To the best of my knowledge(I have taken no special note), the crazing has been in existence for most of the props service life, is within the gel coat (there is minimal barely discernible surface texture & no flaking) and I am unaware of any change/progression in its appearance. I have always assumed that the crazing is due to exposure to the harsh Australian sun (UV) and has no structural significants.

 

Other than manufacturers advice to check the prop condition at initial 50 hrs, thereafter 150 hrs, I am unaware of any life limitations. (The European manufacturer speaks little English/very hard to get meaningful advice)

 

Please comment on:

 

· The advice to replace the propeller.

 

· Recommend an Australian (prefer NSW) service provider, skilled in the condition assessment of composite propellers.

 

 

[facthunter]

I can only make a general comment.
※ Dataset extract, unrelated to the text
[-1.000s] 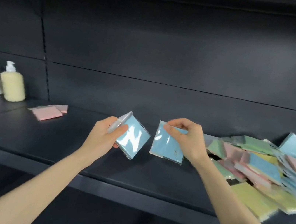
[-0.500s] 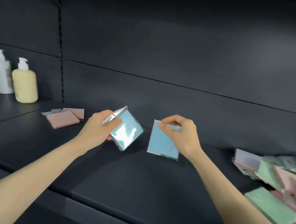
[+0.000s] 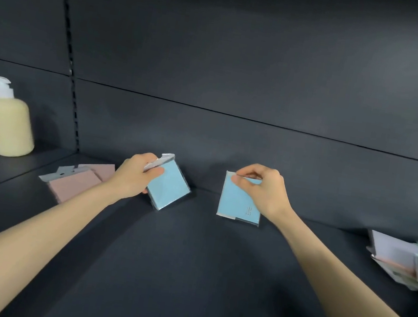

The tensile stresses in a prop blade are high in service. When starting it goes into crazy shapes but it is flexing all the time, under the effect of torsional variations in the engine. It will have a safe life and shedding a blade is something you wouldn't want to contemplate. Not all engines are recommended to operate "composites" and all metal blades are inspected for cracks. It's a critical application. IF you have cause for a real doubt I'd research an alternative prop which has more to say about how long it is safe to use. Nev

 

 

[robinsm]

Get another opinion and then persist with the manufacturer. Some" KNOWLEDGABLE EXPERTS" tend to spout off regularly and, not disparaging the "expert" who spoke to you, I would be a little wary working on just one "expert" opinion. Almost got caught very expensively by an "expert" myself untill I got a 2nd and 3rd opinion from others who dealt with the day to day issues.

 

There are many so called experts out there who talk through an orifice other than their mouths. Just be carefull, and research the heck out of it before diving into the bank....just sayin

 

 

[Downunder]

I would persist with mfg. Use google to translate. Type into google "english to ****" and two boxs will appear....one for you to write english and the other for the translation.

 

Copy and paste translation into your email. I've used it several times. Russian, Korean & italian.

 

Neuform props need returning to Mfg in Germany after so many hours.

 

I know 2 people who have done so. It took a while, time wise, but they were returned looking brand new for a fraction of the replacement cost. Owners very happy.

 

 

[slb]

My aircraft is fitted with a European composite two blade, ground adjustable propeller.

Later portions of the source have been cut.